BREAKING - 1,000 jobs on way as Knottingley Power Station plans approved

An artist's impression of how the gas-fired power station at Knottingley would look.
An artist's impression of how the gas-fired power station at Knottingley would look.

Plans for a gas-fired power station in Knottingley - which will create more than 1,000 jobs - have been given the go ahead.

The Department for Energy and Climate Change has today (Tuesday) granted development consent for the Knottingley Power Project which will see the power station built on the site of the former Oxiris Chemical Works on Common Lane.

The development would feature a combined cycle gas turbine power plant and create around 1,000 construction jobs and 50 full-time positions once operational in 2018.

Knottingley councillor Graham Stokes said: “This is fantastic news for Knottingley. It’s going to bring jobs to the town and they are well-paid jobs as well which will help boost trade in the town.

“Well-paid jobs then means people have more money to spend in local shops and business and this helps bring prosperity to the town. This development will also tap into a skill set that’s already there from when the site was a chemical works so it’s an ideal replacement.

“It really is great news for the town.”

The power station would use gas from an underground pipeline to power more than two million homes.

The eight-kilometre long pipeline would be built to connect the 70-metre-high power plant to the national gas transmission network’s pipeline near Gateforth.
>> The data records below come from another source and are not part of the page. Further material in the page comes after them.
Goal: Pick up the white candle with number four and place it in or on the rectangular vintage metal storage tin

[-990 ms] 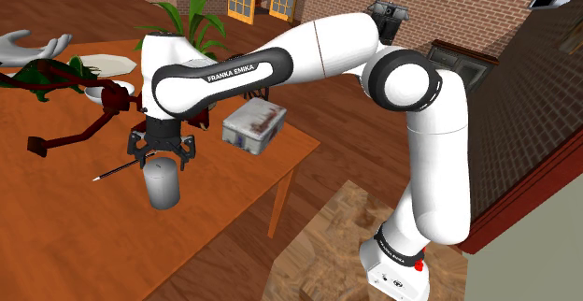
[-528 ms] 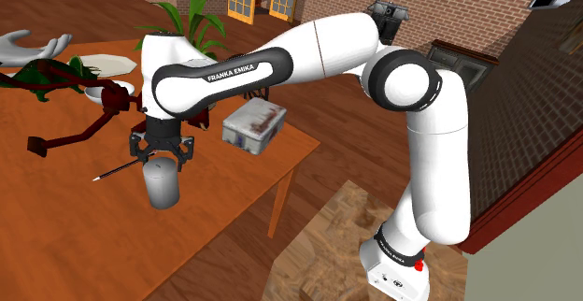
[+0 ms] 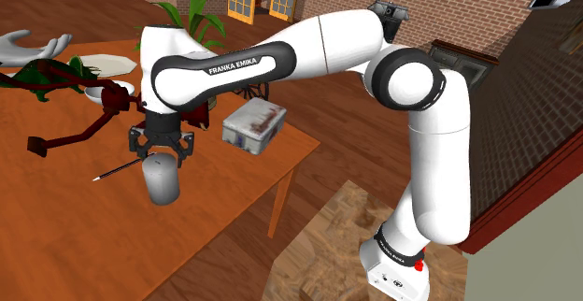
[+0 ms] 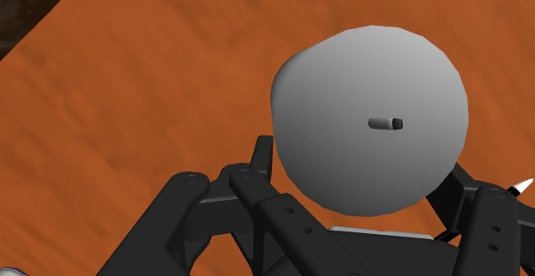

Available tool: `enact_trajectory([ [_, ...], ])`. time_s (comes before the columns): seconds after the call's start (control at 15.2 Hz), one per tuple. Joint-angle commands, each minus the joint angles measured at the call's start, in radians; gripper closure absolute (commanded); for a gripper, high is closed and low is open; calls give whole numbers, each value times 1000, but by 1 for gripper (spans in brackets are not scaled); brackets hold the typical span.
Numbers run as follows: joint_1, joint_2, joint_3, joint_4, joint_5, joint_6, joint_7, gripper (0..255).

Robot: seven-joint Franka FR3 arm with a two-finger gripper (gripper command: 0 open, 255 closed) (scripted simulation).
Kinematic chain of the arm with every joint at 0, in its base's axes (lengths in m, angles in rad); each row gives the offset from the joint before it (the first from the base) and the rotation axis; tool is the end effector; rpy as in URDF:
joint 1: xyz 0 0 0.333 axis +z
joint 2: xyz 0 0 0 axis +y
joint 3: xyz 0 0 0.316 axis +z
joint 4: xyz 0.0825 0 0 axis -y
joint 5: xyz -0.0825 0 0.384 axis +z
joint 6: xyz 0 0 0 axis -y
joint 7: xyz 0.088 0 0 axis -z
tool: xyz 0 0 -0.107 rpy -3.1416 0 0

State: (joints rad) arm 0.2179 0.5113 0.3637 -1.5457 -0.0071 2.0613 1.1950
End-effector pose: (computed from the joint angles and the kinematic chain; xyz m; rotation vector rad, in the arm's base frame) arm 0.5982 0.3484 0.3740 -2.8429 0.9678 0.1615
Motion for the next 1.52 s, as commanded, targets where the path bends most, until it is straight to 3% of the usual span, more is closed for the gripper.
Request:
enact_trajectory([
  [0.0, 1, -6, 2, 18, 1, -23, 2, 255],
  [1.45, 11, -46, 13, 256, 9, -297, 26, 255],
])
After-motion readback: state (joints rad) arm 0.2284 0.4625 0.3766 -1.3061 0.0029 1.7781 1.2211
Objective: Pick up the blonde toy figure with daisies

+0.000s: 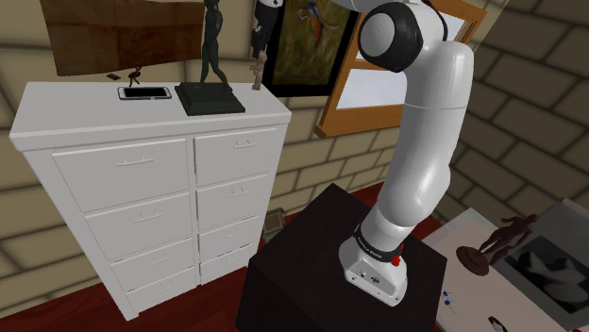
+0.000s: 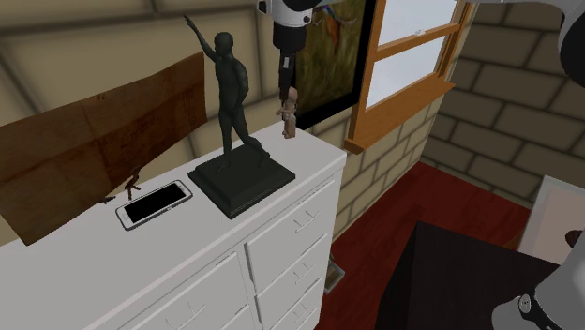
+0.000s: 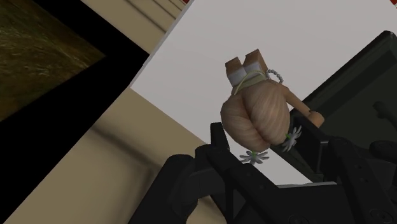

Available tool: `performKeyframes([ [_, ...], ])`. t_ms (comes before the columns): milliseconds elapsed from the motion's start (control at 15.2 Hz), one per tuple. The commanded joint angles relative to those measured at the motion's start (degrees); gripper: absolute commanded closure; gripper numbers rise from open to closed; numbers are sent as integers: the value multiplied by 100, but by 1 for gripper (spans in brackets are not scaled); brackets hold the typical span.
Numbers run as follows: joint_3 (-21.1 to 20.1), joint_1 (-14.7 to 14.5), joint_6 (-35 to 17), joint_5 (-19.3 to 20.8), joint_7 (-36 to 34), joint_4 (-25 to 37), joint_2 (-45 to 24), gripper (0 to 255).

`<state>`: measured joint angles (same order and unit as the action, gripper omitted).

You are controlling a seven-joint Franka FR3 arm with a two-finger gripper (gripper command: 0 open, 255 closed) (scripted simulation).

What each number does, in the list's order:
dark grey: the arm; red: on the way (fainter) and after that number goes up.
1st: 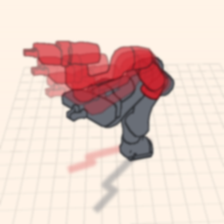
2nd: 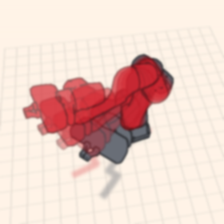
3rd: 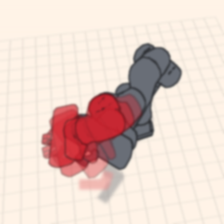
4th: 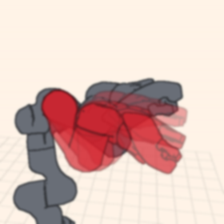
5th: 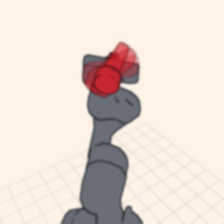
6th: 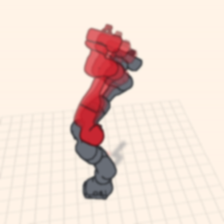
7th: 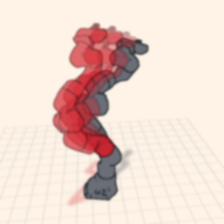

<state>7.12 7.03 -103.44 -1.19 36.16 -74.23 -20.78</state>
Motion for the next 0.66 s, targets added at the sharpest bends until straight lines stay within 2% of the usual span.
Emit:
performKeyframes([
  [0, 0, 3, 171, -1, -2, 185, -16, 255],
  [462, 2, 40, 829, -28, 13, 1049, -224, 255],
  [594, 2, 41, 843, -29, 13, 1069, -229, 255],
])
The proposed combined cycle gas turbine power station will use natural gas, the same fuel used by many people for cooking and heating homes across the UK, to produce electricity.

Simon Ridley, the Planning Inspectorate’s chief executive, said:“This is the 36th application for a nationally significant infrastructure project to be examined by The Planning Inspectorate. The examination, recommendation and decision have been within the statutory timescales laid down in the Planning Act 2008.”

“Local people, the local authority and other interested parties were able to participate in the six-month long examination. This, together with the certainty of knowing when a decision will be made, provides confidence in the planning process and aide the infrastructure improvements this country needs to secure its energy and future economic growth.”

Irish energy company ESB International would run the site.